◆ Exercise directions ◆
Please return the lines of the data that contain "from".

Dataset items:
*****
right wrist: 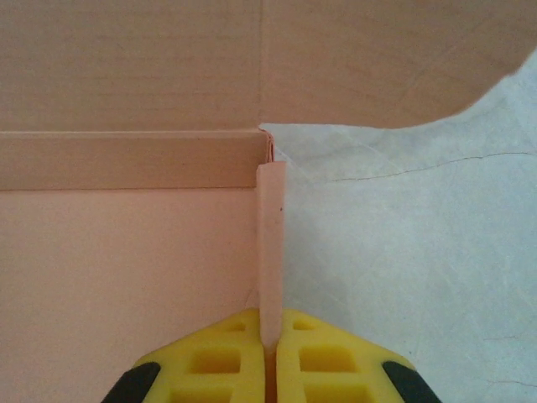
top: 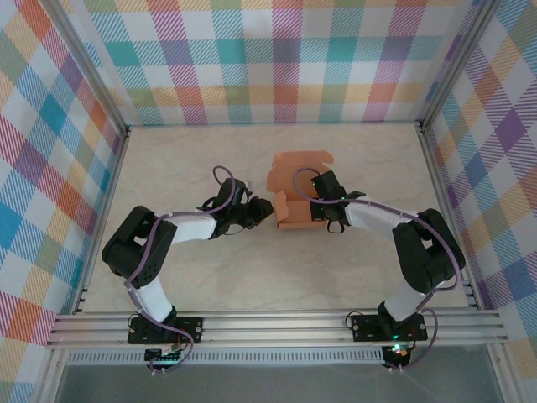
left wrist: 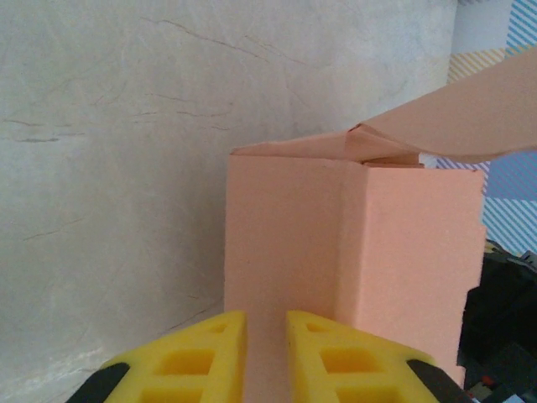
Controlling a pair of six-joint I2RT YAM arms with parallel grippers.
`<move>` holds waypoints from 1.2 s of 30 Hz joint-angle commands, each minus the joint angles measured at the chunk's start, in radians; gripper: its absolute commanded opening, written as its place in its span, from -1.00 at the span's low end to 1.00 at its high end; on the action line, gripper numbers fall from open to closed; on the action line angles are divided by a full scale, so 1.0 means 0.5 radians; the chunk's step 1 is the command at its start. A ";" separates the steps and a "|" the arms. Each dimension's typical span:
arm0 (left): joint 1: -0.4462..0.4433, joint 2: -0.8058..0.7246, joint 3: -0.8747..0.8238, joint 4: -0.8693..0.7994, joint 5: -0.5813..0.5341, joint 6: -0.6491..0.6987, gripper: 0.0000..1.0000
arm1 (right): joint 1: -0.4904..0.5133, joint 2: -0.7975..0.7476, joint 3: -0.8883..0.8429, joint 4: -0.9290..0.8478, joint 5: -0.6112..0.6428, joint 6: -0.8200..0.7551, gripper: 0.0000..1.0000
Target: Fold the paper box
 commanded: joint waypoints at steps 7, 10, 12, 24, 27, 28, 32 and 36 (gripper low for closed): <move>-0.025 0.018 0.054 0.188 0.126 -0.128 -0.63 | 0.016 0.079 0.069 -0.028 0.005 -0.009 -0.84; -0.025 0.057 0.062 0.198 0.124 -0.135 -0.57 | 0.018 0.082 0.074 -0.019 -0.036 -0.012 -0.84; -0.025 0.079 0.068 0.196 0.116 -0.137 -0.55 | 0.016 0.082 0.084 -0.019 -0.040 -0.015 -0.84; -0.027 -0.112 -0.008 0.060 0.003 0.007 -0.52 | -0.013 0.125 0.047 0.020 -0.049 0.013 -0.84; -0.028 -0.286 -0.025 -0.156 -0.132 0.154 -0.49 | -0.048 0.130 0.019 0.048 -0.113 0.062 -0.83; -0.029 -0.347 -0.052 -0.191 -0.172 0.187 -0.47 | -0.063 0.127 0.012 0.060 -0.132 0.078 -0.84; -0.023 -0.467 -0.178 -0.237 -0.300 0.196 -0.40 | -0.090 0.114 -0.006 0.104 -0.213 0.126 -0.84; 0.024 -0.521 -0.345 -0.078 -0.287 0.106 -0.22 | -0.124 0.090 -0.020 0.147 -0.320 0.173 -0.84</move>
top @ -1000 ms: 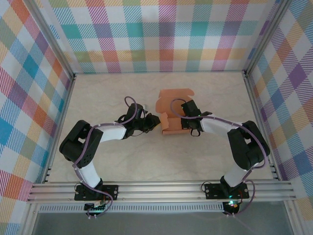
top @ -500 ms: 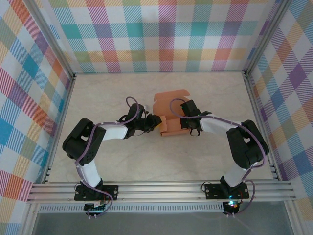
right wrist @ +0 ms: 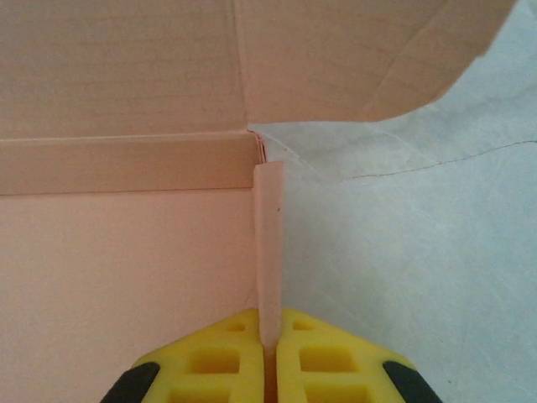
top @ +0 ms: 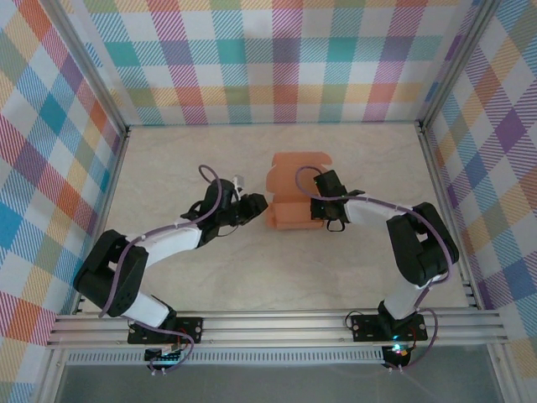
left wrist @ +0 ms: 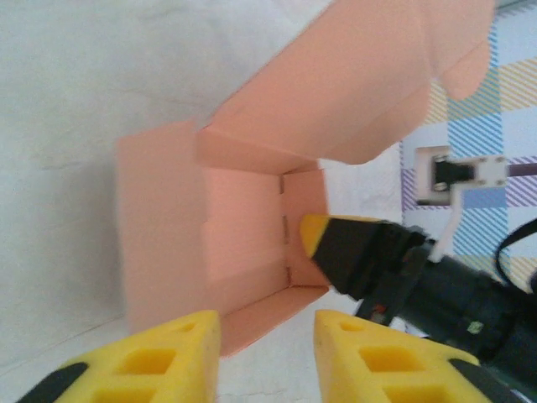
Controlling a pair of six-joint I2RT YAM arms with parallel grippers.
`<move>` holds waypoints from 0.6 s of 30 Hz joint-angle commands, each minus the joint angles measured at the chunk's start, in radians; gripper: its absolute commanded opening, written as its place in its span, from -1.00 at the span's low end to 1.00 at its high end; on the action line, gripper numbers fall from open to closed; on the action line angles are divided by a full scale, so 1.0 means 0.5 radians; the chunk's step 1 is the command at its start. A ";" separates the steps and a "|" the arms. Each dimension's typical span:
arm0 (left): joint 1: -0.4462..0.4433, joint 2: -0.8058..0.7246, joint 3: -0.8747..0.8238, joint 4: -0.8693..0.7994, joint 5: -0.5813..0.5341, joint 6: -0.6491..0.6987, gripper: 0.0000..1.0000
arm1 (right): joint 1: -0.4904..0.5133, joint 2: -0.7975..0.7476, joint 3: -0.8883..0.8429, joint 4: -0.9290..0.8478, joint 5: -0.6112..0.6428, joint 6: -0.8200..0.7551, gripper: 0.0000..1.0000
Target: Fold the paper box
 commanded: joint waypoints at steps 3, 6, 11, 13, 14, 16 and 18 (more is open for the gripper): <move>0.095 -0.246 -0.214 -0.026 -0.164 0.049 -0.13 | -0.032 -0.041 -0.041 0.064 -0.115 0.073 -0.84; 0.210 -0.392 -0.221 -0.210 -0.185 0.111 -0.04 | -0.056 -0.061 -0.066 0.076 -0.143 0.082 -0.84; 0.317 -0.386 -0.230 -0.225 -0.113 0.063 0.01 | -0.076 -0.095 -0.068 0.102 -0.215 0.122 -0.84; 0.311 -0.283 -0.181 -0.175 -0.014 0.049 -0.02 | -0.074 -0.106 -0.061 0.112 -0.251 0.136 -0.84; 0.296 -0.251 -0.171 -0.135 0.003 0.036 -0.04 | -0.076 -0.111 -0.062 0.113 -0.258 0.139 -0.84; 0.245 -0.192 -0.119 -0.126 -0.003 0.048 -0.08 | -0.076 -0.123 -0.063 0.113 -0.265 0.143 -0.85; 0.200 -0.138 -0.056 -0.144 -0.001 0.062 -0.09 | -0.076 -0.123 -0.058 0.115 -0.268 0.139 -0.85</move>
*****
◆ Output for this task ◆
`<move>` holds waypoints from 1.2 s of 30 Hz joint-angle commands, each minus the joint angles measured at the chunk's start, in radians; gripper: its absolute commanded opening, written as its place in its span, from -1.00 at the span's low end to 1.00 at its high end; on the action line, gripper numbers fall from open to closed; on the action line angles are divided by a full scale, so 1.0 means 0.5 radians; the chunk's step 1 is the command at its start. A ";" separates the steps and a "|" the arms. Each dimension's typical span:
`<move>` holds waypoints from 0.6 s of 30 Hz joint-angle commands, each minus the joint angles measured at the chunk's start, in radians; gripper: its absolute commanded opening, written as its place in its span, from -1.00 at the span's low end to 1.00 at its high end; on the action line, gripper numbers fall from open to closed; on the action line angles are divided by a full scale, so 1.0 means 0.5 radians; the chunk's step 1 is the command at its start. A ";" separates the steps and a "|" the arms. Each dimension's typical span:

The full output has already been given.